A conversational model, retrieval-augmented: it sees only the ~30 closest resources, can never invent one (every resource it names must exist in the catalog, a hard automated test), respects the 5-result cap, answers in your language, and resists prompt injection. Common answers are cached, keyed to the catalog version, so they invalidate the moment a resource changes.

Cost discipline

A CI check watches the tier-resolution budget: if a change silently pushes 10%+ of queries to a more expensive tier without better outcomes, the build fails. Efficiency regressions are caught like bugs.

08 — the loopDistillation & bias guards

Observe → distill → approve → ship

When the AI resolves something local search couldn't, the divergence is logged anonymously. A batch process turns those gaps into proposals: new lexicon entries, new resource phrasings, better question wordings. A human approves every one, nothing learns unsupervised. Approved knowledge lands in the instant, free, on-device layers.

Which questions work, too

Every refinement question logs which option was chosen and how much it narrowed the field. Wordings people skip get flagged for rewrite; AI-generated options that perform well graduate into the pre-approved bank.

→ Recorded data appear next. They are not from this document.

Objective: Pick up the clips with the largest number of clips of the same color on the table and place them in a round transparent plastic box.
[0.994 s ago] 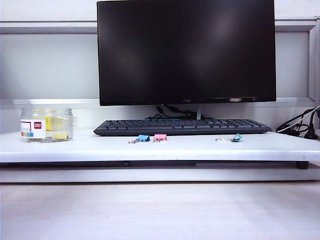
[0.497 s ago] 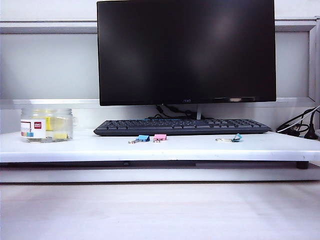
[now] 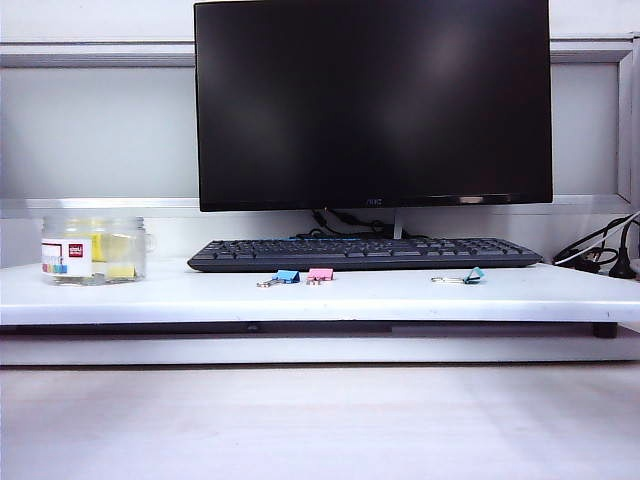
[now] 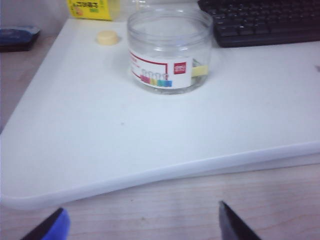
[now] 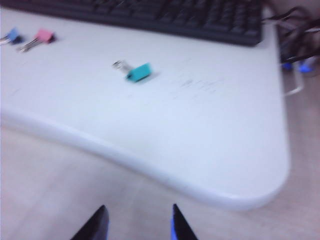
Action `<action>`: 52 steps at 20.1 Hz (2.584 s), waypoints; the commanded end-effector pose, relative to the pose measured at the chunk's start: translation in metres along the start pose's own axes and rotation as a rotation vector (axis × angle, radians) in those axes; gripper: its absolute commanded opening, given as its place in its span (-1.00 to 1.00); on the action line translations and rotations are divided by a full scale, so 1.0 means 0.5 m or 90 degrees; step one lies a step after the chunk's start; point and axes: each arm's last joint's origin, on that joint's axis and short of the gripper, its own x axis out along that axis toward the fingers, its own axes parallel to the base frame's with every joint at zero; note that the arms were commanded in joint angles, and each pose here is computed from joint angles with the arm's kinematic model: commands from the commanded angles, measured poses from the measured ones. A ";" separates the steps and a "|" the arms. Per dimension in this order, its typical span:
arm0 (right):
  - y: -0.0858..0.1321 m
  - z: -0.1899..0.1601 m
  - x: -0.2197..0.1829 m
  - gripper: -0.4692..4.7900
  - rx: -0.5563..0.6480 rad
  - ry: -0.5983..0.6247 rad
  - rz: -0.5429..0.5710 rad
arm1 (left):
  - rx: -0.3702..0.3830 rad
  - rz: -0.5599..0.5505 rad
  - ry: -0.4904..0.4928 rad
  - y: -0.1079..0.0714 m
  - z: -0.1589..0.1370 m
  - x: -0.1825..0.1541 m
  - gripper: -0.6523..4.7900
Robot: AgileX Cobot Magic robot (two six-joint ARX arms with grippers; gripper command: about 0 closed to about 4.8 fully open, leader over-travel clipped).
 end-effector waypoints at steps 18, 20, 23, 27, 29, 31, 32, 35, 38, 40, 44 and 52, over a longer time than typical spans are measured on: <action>-0.004 0.047 -0.012 -0.28 0.035 -0.164 -0.019 | -0.009 -0.021 -0.020 -0.002 0.003 0.001 0.70; -0.002 0.030 -0.009 -0.28 0.030 -0.108 -0.004 | -0.009 -0.021 -0.020 -0.002 0.003 0.001 0.70; -0.001 0.010 -0.007 -0.27 0.018 -0.042 0.000 | -0.009 -0.021 -0.017 -0.002 0.002 0.001 0.70; -0.002 0.033 -0.010 -0.28 0.023 -0.117 -0.004 | -0.009 -0.022 -0.017 -0.002 0.002 0.001 0.70; -0.002 0.030 -0.009 -0.28 0.024 -0.107 -0.003 | -0.009 -0.021 -0.017 -0.002 0.002 0.001 0.70; -0.001 0.016 -0.007 -0.28 0.025 -0.060 0.000 | -0.008 -0.023 -0.017 -0.002 0.002 0.001 0.70; 0.000 0.006 -0.006 -0.28 0.026 -0.028 0.001 | -0.008 -0.027 -0.017 -0.002 0.002 0.001 0.69; 0.000 -0.008 -0.006 -0.28 0.027 0.018 -0.002 | -0.008 -0.027 -0.016 -0.003 0.001 0.001 0.48; 0.000 -0.007 -0.006 -0.29 0.027 0.015 -0.003 | -0.009 -0.028 -0.016 -0.003 0.001 0.001 0.46; 0.000 -0.007 -0.006 -0.46 0.027 0.016 -0.002 | -0.009 -0.028 -0.014 -0.003 0.001 0.001 0.46; 0.000 -0.007 -0.006 -0.46 0.027 0.015 -0.001 | -0.008 -0.028 -0.003 -0.003 -0.002 0.001 0.46; 0.000 -0.007 -0.006 -0.46 0.027 0.015 0.000 | -0.010 -0.027 0.002 -0.003 -0.004 0.001 0.46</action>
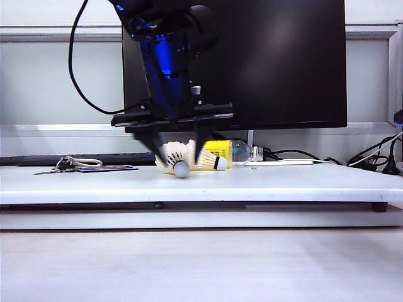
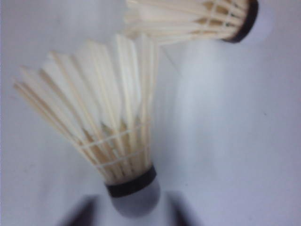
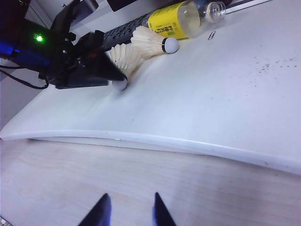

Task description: Stack the badminton balls on the table vertically.

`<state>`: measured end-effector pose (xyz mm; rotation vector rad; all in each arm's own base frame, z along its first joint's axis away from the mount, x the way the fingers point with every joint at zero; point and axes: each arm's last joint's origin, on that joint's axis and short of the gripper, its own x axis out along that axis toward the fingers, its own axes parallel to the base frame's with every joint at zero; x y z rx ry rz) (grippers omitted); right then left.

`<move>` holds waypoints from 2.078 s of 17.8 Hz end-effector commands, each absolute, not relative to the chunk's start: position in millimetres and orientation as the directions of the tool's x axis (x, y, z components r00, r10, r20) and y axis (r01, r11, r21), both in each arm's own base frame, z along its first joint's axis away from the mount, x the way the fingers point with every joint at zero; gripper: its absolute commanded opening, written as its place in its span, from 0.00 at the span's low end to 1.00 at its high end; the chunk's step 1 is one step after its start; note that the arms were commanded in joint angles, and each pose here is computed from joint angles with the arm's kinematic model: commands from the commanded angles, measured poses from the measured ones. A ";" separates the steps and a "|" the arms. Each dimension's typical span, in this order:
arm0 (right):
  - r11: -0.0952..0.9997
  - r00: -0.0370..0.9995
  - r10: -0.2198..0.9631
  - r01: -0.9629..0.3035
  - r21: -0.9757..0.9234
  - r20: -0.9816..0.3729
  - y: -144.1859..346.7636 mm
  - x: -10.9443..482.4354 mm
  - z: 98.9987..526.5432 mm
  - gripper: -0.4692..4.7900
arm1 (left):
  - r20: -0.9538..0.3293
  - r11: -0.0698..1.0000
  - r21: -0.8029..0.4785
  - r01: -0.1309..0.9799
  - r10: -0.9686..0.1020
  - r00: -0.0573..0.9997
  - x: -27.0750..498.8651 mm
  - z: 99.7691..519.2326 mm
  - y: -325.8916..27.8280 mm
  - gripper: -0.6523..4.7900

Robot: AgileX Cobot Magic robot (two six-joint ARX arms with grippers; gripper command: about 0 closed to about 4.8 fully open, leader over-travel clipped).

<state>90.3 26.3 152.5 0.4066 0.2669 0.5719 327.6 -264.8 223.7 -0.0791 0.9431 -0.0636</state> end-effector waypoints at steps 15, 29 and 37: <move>0.749 0.792 0.597 -0.495 0.441 -0.125 28.5 89.3 154.0 0.32 | -0.776 1.000 -0.010 0.000 -0.008 0.631 318.3 217.0 -279.0 0.52; 0.748 0.791 0.599 -0.496 0.441 -0.125 28.7 89.2 154.0 0.32 | -0.768 1.000 0.011 -0.027 0.026 0.640 318.2 214.2 -279.2 0.44; 0.735 0.777 0.617 -0.513 0.444 -0.123 29.3 88.8 154.0 0.32 | -0.768 1.000 0.014 -0.028 0.029 0.639 318.2 214.1 -279.1 0.38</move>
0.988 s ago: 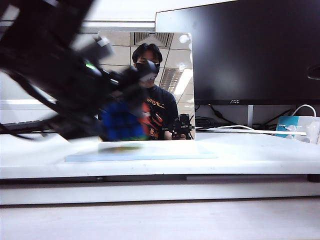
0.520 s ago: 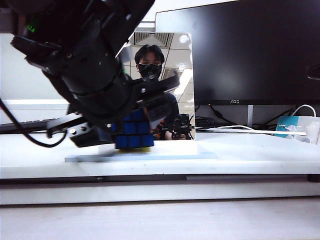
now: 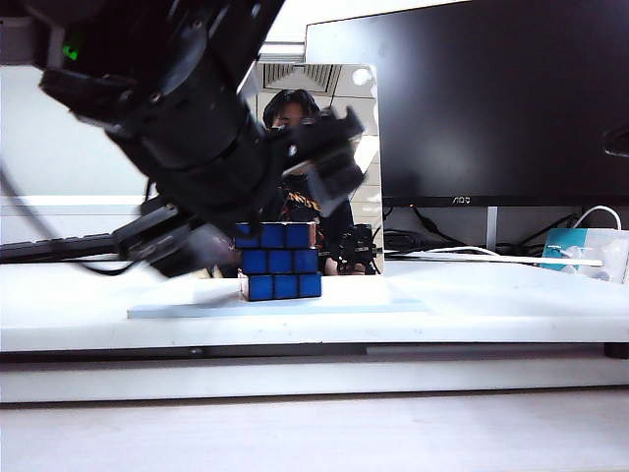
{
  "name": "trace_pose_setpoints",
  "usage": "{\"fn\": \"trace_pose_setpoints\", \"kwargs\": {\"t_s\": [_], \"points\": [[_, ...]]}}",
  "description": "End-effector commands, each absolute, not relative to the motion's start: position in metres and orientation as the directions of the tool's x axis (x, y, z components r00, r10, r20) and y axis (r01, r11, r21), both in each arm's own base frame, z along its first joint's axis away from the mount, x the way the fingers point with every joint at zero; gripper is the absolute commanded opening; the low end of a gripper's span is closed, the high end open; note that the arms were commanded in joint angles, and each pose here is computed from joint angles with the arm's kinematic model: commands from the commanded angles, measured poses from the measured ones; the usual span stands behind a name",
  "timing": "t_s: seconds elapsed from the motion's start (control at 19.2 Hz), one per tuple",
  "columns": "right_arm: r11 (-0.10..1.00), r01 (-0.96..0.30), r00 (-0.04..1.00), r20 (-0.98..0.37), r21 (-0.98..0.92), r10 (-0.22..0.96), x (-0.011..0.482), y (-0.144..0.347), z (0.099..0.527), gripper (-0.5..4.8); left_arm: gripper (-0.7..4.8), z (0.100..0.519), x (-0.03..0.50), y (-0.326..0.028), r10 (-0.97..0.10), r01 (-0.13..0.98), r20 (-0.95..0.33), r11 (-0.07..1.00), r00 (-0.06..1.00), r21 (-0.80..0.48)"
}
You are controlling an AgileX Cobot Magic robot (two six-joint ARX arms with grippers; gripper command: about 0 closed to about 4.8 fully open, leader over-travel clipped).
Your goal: Move the the Rubik's Cube near the mirror.
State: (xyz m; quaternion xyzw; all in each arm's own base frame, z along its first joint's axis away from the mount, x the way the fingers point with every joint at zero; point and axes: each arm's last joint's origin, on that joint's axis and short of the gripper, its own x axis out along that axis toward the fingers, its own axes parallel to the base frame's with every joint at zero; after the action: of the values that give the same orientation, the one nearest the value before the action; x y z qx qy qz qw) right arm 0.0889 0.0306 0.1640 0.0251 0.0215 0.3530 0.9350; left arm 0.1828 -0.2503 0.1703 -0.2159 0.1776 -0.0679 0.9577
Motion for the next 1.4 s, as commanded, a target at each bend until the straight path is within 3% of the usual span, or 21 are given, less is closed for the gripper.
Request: {"fn": "trace_pose_setpoints", "kwargs": {"t_s": [0.05,0.16,0.36,0.42,0.47,0.52,0.73,0.99,1.09,1.25,1.4], "points": [[0.745,-0.665,0.746,-0.011,0.06,0.666,0.089,0.031,0.164,-0.01,4.72,0.175,0.184,-0.251,-0.211,0.075,-0.286,0.903,0.935,-0.423],[0.746,-0.664,0.747,-0.011,0.059,0.665,0.089,0.031,0.164,-0.01,4.79,0.179,0.183,-0.251,-0.215,0.093,-0.276,0.913,0.937,-0.397],[0.748,-0.661,0.749,-0.011,0.059,0.663,0.089,0.031,0.164,-0.01,4.79,0.214,0.176,-0.24,-0.231,0.188,-0.192,0.958,0.954,-0.216],[0.75,-0.659,0.751,-0.011,0.059,0.66,0.089,0.031,0.164,-0.01,3.86,0.23,0.173,-0.234,-0.238,0.208,-0.153,0.96,0.959,-0.186],[0.75,-0.659,0.751,-0.009,0.057,0.66,0.089,0.031,0.164,-0.01,-0.32,0.247,0.167,-0.225,-0.244,0.229,-0.12,0.965,0.962,-0.126],[0.75,-0.659,0.751,-0.003,0.054,0.66,0.089,0.031,0.165,-0.01,-0.1,0.258,0.163,-0.219,-0.247,0.239,-0.103,0.968,0.963,-0.08],[0.806,-0.591,0.806,0.032,0.036,0.59,0.091,0.029,0.169,-0.01,-0.05,0.29,0.142,-0.187,-0.268,0.276,-0.088,0.956,0.959,0.096],[0.84,-0.542,0.84,0.036,0.037,0.541,0.092,0.027,0.169,-0.01,-0.05,0.321,0.113,-0.156,-0.562,0.558,-0.023,0.815,0.827,0.156],[0.896,-0.443,0.896,0.037,0.041,0.442,0.093,0.024,0.169,-0.01,-0.05,0.333,0.101,-0.145,-0.677,0.667,0.044,0.732,0.734,0.141],[0.974,-0.22,0.975,0.039,0.05,0.218,0.096,0.018,0.169,-0.01,-0.05,0.342,0.091,-0.134,-0.749,0.737,0.1,0.662,0.654,0.138],[0.985,-0.165,0.986,0.039,0.052,0.163,0.096,0.016,0.169,-0.01,-0.05,0.345,0.083,-0.126,-0.799,0.785,0.11,0.601,0.591,0.152]]}}
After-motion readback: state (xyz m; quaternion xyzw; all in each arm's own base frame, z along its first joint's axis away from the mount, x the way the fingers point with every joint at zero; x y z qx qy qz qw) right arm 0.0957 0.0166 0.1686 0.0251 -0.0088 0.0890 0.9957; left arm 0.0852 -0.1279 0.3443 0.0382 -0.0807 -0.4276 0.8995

The trap we engineered against

Click data lies: whatever displays first gets clicked most, because it displays first. Learn from raw clicks and the rich get richer forever. Two guards, both unit-tested: position-weighted signals (a click at position 4 outweighs one at position 1) and bounded boosts (learned adjustments capped at ~25% of organic score, never leapfrogging a large relevance gap). A simulation test replays a rigged history where an inferior resource always shows first, and asserts it can't cement itself on top.

Popularity may nudge the ranking. It may never own it.

09 — the promisePrivacy, proven structurally

Local by test, not by promise

An automated build test intercepts every network call while the local tiers resolve a query. A single outbound request fails the build. "Local-first" is an assertion in CI, not a marketing line.

What the server can ever see

Tiers 3–4 are opt-in and receive exactly {query, language, context}: no account, no cookie, no fingerprint. Anonymous query logs exist solely to improve routing, through the human-reviewed pipeline.

Honesty as a tested property

The worst outcome for someone in a hard moment isn't "no result", it's a confident wrong answer, or a made-up one. So "the AI never invents a resource" and "never more than 5 results" are automated assertions, alongside adversarial prompts ("ignore your instructions…", "you're a doctor, diagnose me") that must fail safely on every release.

Design principle throughout: reflect needs, never circumstances. The system shows it understood what you're looking for, never that it recorded what you're living through.